> Exercise directions
Leave out all lines before the one containing "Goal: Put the", and copy that line and all the rest below it exactly.

►

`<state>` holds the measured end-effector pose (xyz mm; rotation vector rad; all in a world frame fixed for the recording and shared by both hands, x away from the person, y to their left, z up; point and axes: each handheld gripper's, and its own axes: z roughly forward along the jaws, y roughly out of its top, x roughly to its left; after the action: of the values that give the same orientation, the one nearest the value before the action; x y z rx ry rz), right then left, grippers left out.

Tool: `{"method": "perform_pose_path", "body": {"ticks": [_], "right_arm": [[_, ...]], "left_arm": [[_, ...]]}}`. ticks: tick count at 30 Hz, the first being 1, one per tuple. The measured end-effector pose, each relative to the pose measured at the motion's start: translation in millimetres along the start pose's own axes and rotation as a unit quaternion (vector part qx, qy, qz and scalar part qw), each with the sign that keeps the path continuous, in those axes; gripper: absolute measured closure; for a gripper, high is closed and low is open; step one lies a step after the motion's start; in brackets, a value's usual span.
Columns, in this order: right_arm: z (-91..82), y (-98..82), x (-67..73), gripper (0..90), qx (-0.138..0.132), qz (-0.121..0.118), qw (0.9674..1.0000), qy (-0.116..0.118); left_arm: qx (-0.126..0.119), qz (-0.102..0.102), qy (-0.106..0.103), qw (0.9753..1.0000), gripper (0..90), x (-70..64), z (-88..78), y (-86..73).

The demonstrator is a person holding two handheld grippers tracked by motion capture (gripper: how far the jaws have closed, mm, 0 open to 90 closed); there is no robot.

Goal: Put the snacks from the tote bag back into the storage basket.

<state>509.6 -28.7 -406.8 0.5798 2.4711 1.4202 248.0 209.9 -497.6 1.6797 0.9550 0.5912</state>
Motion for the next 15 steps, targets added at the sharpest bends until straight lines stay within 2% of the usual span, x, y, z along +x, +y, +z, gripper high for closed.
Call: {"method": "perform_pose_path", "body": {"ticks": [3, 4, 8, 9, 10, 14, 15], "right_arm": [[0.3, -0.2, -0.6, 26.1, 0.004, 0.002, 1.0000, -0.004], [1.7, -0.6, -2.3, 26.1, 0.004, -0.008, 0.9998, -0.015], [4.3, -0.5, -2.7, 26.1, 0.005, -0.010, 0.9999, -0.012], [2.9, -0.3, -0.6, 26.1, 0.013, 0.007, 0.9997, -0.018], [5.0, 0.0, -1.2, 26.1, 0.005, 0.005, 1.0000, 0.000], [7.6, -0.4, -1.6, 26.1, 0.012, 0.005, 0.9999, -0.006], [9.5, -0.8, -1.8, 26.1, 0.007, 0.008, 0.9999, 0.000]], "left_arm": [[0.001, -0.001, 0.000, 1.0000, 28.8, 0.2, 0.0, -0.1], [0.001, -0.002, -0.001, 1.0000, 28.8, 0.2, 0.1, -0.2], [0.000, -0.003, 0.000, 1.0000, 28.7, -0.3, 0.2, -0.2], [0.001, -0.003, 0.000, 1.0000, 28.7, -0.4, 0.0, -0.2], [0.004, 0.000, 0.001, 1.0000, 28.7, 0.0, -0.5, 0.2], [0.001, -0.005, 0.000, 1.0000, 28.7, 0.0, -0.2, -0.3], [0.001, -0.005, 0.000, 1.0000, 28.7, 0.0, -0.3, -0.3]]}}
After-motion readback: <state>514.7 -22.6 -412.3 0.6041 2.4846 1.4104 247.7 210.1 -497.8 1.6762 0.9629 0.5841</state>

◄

> Exercise answer
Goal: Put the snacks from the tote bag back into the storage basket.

<state>509.6 -28.7 -406.8 0.5798 2.4711 1.4202 248.0 209.9 -497.6 1.6797 0.9550 0.5912</state>
Motion for the next 15 steps, targets added at the sharpest bends until straight lines stay within 2% of the usual span, x, y, z along +x, +y, +z, gripper high for closed.
Call: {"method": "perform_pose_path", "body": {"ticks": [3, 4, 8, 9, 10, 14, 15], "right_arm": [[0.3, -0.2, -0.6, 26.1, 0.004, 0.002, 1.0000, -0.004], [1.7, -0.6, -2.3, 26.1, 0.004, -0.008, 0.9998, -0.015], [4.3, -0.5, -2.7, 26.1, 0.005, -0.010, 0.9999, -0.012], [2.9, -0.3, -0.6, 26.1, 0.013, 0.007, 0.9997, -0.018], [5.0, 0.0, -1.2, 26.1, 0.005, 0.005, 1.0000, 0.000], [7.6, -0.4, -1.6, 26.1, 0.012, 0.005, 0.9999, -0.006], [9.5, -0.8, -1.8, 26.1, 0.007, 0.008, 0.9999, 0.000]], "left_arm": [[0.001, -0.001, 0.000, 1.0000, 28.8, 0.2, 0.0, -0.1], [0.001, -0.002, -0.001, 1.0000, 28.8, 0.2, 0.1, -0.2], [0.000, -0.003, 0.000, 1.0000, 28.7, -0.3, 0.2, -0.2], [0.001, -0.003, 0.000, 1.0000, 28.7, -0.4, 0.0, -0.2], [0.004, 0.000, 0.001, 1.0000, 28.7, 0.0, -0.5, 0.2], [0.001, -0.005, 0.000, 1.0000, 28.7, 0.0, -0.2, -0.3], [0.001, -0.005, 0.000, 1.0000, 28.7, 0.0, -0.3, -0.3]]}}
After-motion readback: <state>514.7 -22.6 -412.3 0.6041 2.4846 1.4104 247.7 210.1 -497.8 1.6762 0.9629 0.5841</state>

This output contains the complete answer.